Les meilleures destinations pour les amateurs de bière

Texte par

Yann Champion

Mis à jour le : 25 mars 2022

Carte

Comptant parmi les boissons les plus populaires du monde, la bière se décline en une multitude de spécialités locales qui offrent une diversité d’arômes et de saveurs tellement incroyable que certains n’hésitent pas à avancer que les personnes affirmant ne pas aimer la bière devraient plutôt dire qu’elles n’ont pas encore trouvé celle qui leur plaît. Aussi, afin de vous donner un (petit) aperçu de cette diversité, nous vous proposons d’emmener vos papilles en voyage vers les cinq plus grands pays de la bière.
 

1. Belgique

En dépit de sa petite taille, la Belgique a eu une influence incroyable sur le monde de la bière, puisqu’elle a donné naissance à beaucoup des styles qui comptent aujourd’hui parmi les plus répandus au monde. Si vous commandez une bière dans un estaminet, il serait dommage de ne pas profiter de l’occasion pour vous essayer à ce merveilleux éventail, en découvrant, par exemple, le goût emblématique et délicieusement acide d’une véritable gueuze, mariage délicat de jeunes et de vieux lambics (le lambic étant une bière à fermentation dite “spontanée”, c'est-à-dire sans ajout de levure) ou, pour palais moins aguerris, le goût acidulé, plus doux, d’une rouge des Flandres (parfois aussi appelée “vieille brune”, ou “oud bruin”), longuement mûrie en fût, comme la Rodenbach, voire une véritable Kriek, lambic dans lequel ont macéré des cerises.
On notera aussi sur place l’importance des bières puissantes et complexes aux noms “démoniaques” comme la Duvel (“diable” en flamand) ou, à l’inverse, dont le nom fait référence à l’imaginaire religieux, notamment les fameuses bières “d’abbaye” (double, triple et quadruple) héritées du brassage monastique (attention toutefois : aujourd’hui, seules les bières dites “trappistes” sont véritablement brassées sous le contrôle des moines). Ajoutez à cela les bières blanches (brassées avec du blé et un ajout d’épices), les saisons (jadis réservées aux travailleurs agricoles et dont l’amertume très sèche s’avère particulièrement rafraîchissante) et d’innombrables spécialités locales inclassables et vous comprendrez facilement pourquoi le Plat Pays a vu sa “culture de la bière” inscrite au Patrimoine culturel immatériel de l’UNESCO en 2014.

 

 

2. Allemagne

Évoquer l’Allemagne en parlant de bière convoque généralement à l’esprit l’image des fêtes bavaroises de la bière, avec leurs grandes tablées festives entre lesquelles circulent des serveuses en dirndl portant des Masse, lourdes chopes d’un litre.

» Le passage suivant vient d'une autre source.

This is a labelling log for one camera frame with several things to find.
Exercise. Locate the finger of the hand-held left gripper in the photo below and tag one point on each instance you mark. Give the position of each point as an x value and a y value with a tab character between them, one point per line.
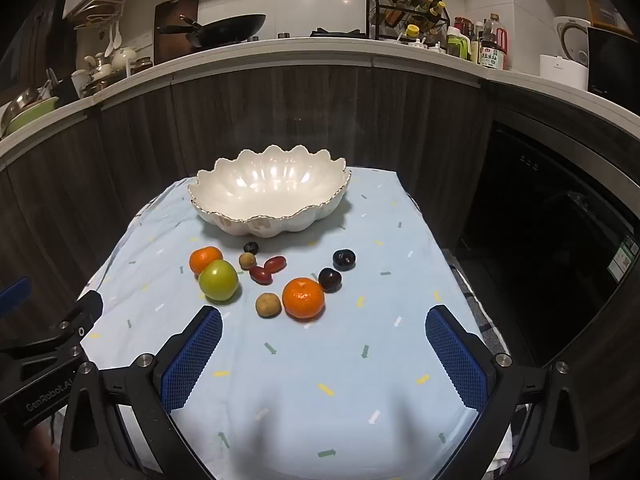
15	296
87	310

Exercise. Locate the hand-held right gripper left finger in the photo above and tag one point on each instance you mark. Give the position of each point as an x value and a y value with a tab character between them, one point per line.
195	355

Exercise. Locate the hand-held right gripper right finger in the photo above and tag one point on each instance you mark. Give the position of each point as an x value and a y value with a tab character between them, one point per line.
457	360

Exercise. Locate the green round fruit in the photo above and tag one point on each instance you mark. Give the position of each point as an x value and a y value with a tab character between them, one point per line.
218	280

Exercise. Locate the large brown longan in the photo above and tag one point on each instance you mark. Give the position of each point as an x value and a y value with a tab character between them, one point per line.
268	305

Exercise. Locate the small mandarin orange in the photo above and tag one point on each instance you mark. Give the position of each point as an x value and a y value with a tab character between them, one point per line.
204	259

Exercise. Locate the red grape tomato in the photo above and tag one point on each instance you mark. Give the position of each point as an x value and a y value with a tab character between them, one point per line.
276	263
260	275

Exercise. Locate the small brown longan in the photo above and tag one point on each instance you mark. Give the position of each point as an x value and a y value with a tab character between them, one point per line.
247	260

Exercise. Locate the blueberry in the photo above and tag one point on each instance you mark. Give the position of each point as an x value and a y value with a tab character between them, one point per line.
250	248

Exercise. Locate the large mandarin orange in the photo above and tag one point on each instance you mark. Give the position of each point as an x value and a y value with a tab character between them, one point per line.
303	299

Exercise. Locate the dark plum front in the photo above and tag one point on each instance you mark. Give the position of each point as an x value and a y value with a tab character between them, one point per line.
330	279

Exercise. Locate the dark plum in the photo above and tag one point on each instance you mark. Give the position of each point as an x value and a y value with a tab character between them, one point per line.
330	279
344	259

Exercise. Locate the dark plum back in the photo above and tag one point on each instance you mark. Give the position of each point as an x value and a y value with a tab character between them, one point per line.
344	259

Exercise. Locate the white scalloped bowl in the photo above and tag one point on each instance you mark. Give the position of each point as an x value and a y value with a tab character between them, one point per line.
270	185

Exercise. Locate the checkered cloth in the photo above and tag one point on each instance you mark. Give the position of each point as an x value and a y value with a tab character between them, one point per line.
472	302

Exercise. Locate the light blue patterned tablecloth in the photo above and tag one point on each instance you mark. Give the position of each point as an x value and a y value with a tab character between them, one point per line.
310	360

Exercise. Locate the built-in black dishwasher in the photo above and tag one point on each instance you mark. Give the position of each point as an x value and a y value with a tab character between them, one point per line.
550	220

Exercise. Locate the green plate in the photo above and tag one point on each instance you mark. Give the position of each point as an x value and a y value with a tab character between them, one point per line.
32	112

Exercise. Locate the metal bowl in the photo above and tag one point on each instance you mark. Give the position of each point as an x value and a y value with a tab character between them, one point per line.
20	100

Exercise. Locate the white mug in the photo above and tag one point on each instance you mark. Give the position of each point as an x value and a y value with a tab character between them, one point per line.
80	82

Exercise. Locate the white teapot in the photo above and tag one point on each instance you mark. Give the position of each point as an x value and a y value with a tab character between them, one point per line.
124	59

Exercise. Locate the kitchen counter with wood cabinets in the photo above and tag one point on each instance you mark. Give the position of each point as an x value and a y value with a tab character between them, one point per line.
300	110

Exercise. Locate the white hanging spatulas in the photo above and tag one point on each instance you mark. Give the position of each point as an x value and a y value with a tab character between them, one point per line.
114	40

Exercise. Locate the wooden cutting board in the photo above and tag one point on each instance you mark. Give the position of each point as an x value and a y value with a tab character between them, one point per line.
170	10

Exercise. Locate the green plastic container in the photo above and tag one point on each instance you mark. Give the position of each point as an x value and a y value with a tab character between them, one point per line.
457	45

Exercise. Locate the dark sauce bottle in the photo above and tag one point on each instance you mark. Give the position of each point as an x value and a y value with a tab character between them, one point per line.
476	42

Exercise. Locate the black wok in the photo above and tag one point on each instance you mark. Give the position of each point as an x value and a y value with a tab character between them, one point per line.
235	27

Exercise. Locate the yellow cap seasoning jar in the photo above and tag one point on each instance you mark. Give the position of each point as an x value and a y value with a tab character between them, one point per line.
412	32

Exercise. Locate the black microwave oven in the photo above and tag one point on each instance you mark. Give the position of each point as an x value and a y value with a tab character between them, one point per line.
612	65

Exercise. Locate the red lid jar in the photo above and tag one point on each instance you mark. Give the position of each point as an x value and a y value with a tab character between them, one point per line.
462	25

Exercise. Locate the yellow cap dark bottle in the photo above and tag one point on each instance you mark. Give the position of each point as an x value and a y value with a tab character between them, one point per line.
438	15

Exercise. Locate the gas stove burner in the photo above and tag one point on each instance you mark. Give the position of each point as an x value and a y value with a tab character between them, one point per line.
337	33

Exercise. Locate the black spice rack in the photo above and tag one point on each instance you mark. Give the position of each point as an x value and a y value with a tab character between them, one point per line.
385	15

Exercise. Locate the wall utensil rack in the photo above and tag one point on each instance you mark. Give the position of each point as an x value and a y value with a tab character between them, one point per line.
100	10

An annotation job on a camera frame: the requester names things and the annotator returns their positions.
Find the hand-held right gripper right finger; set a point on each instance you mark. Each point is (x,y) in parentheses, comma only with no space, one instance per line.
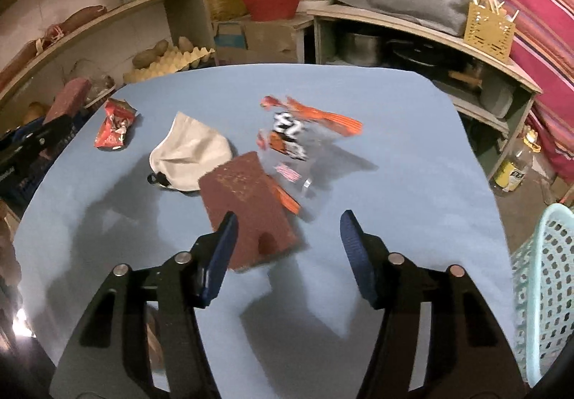
(358,260)

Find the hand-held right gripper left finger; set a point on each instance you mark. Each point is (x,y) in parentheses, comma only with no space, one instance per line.
(219,255)

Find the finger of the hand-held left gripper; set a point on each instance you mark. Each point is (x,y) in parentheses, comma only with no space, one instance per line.
(49,136)

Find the dark brown scouring pad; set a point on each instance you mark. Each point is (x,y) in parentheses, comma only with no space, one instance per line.
(71,96)
(251,197)

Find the red and silver snack wrapper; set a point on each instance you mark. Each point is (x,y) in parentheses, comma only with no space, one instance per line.
(112,130)

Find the orange and clear snack wrapper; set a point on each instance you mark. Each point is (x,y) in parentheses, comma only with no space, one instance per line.
(287,134)

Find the light blue plastic basket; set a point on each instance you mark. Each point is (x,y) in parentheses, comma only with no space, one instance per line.
(542,291)

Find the sweet potato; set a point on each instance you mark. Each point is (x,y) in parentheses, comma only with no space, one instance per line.
(80,18)
(18,62)

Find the large potato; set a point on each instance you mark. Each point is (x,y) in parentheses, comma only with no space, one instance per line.
(150,56)

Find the yellow egg tray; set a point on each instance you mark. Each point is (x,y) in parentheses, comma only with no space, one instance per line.
(179,61)

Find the small potato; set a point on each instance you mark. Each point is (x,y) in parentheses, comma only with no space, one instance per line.
(186,43)

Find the wooden shelf unit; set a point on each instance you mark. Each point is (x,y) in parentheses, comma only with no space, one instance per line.
(184,22)

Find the clear bottle with yellow label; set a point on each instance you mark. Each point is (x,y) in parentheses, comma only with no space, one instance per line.
(515,168)

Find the small steel pot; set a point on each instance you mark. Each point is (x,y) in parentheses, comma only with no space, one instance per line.
(361,49)

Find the dark frying pan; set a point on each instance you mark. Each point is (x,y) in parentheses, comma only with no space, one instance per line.
(412,53)

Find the white plastic canister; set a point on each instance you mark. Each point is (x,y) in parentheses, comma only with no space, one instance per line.
(497,96)

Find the cardboard box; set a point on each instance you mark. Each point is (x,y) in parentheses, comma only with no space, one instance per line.
(264,40)

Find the low wooden cabinet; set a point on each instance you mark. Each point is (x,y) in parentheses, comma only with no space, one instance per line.
(403,24)

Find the red plastic bowl basket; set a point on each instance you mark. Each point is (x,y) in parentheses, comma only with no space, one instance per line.
(271,2)

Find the yellow utensil holder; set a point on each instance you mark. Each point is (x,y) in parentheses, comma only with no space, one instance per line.
(486,33)

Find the bundle of chopsticks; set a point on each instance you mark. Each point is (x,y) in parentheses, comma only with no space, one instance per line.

La bière qui y est généralement bue est de la lager blonde et légère, bière élaborée selon un principe inventé en Allemagne, la fermentation basse, qui a tellement révolutionné le monde de la bière qu’il est devenu la norme internationale dans le secteur industriel. Pourtant, s’il est vrai que la pils (variante de lager crée en République tchèque… nous y reviendrons) domine le marché allemand, on aurait vraiment tort de limiter la bière allemande à cela. En effet, en raison de son important passé brassicole, l’Allemagne a développé de très nombreux styles de bières qui lui sont propres, avec notamment beaucoup de spécialités plus ou moins régionales. Parmi ces dernières, les Weizenbieren (ou Weißbieren) bières de blé bavaroises, se distinguent des bières blanches belges par le fait que l’on n’y ajoute pas d’épices et qu’elles se déclinent en plusieurs variétés : Heffeweizen (sur lie), Dunkelweizen (des bières “blanches”… brunes !), WeizenBock (très forte), Hopfenweisse (houblonnée), etc. Pour des goûts qui sortent un peu plus des sentiers battus, les amateurs ne manqueront pas de goûter aux lagers brunes très fortes que sont le Doppelbock ou l’Eisbock (obtenu en faisant geler un Doppelbock, puis en retirant les glaçons, pour concentrer encore plus le goût). Enfin, les plus curieux pourront s’essayer à l’acidité d’une Berliner Weisse (bière blanche légère berlinoise), à la saveur étonnante d’une Gose (bière au sel) de Leipzig ou, pour les plus téméraires, au goût fortement fumé d’une véritable Rauchbier de Bamberg.

3. Îles britanniques

N’en déplaise à notre Obélix national, fort dépité par la cervoise tiède qu’il découvre dans Astérix chez les Bretons, celui qui penserait pouvoir faire la leçon aux Britanniques en matière de bière serait bien prétentieux. En effet, fortes d’une expérience de plus de 2 000 ans, les îles britanniques ont toujours été un bastion des bières de qualité, notamment au travers de leurs célèbres pubs, où est servie de la real ale, bière de fermentation haute, non filtrée, non pasteurisée et conditionnée en casks (tonneaux traditionnels, dans lesquels la bière continue d’évoluer) et non en kegs (fûts métalliques utilisés partout ailleurs, avec adjonction de gaz carbonique pour pousser la bière en pression). Pour les amateurs de bière, les îles britanniques ont surtout été à l’origine d’une multitude de styles particulièrement appréciés des amateurs aujourd’hui. En Angleterre, on ne manquera pas d’apprécier une pinte de vraie bitter au pub, mais pour rapporter un souvenir dans ses valises, on préférera une bouteille de barley wine (littéralement “vin d’orge”), bière de caractère pouvant dépasser les 10% d’alcool, qu’il est conseillé de laisser vieillir plusieurs années en cave avant de la déguster lentement au coin du feu, comme un vieux cognac. En Écosse, les wee heavies (aussi appelées scotch ales) sont aussi des bières très fortes, très maltées et assez sucrées, idéales pour se remettre d’une longue promenade automnale dans les Highlands. Il est aussi à noter que c’est en Écosse qu’est née la brasserie Brewdog, qui est aujourd’hui devenue un vrai géant international de la scène craft (le monde des bières de qualité, par opposition aux bières de consommation courante produites par les grands groupes industriels).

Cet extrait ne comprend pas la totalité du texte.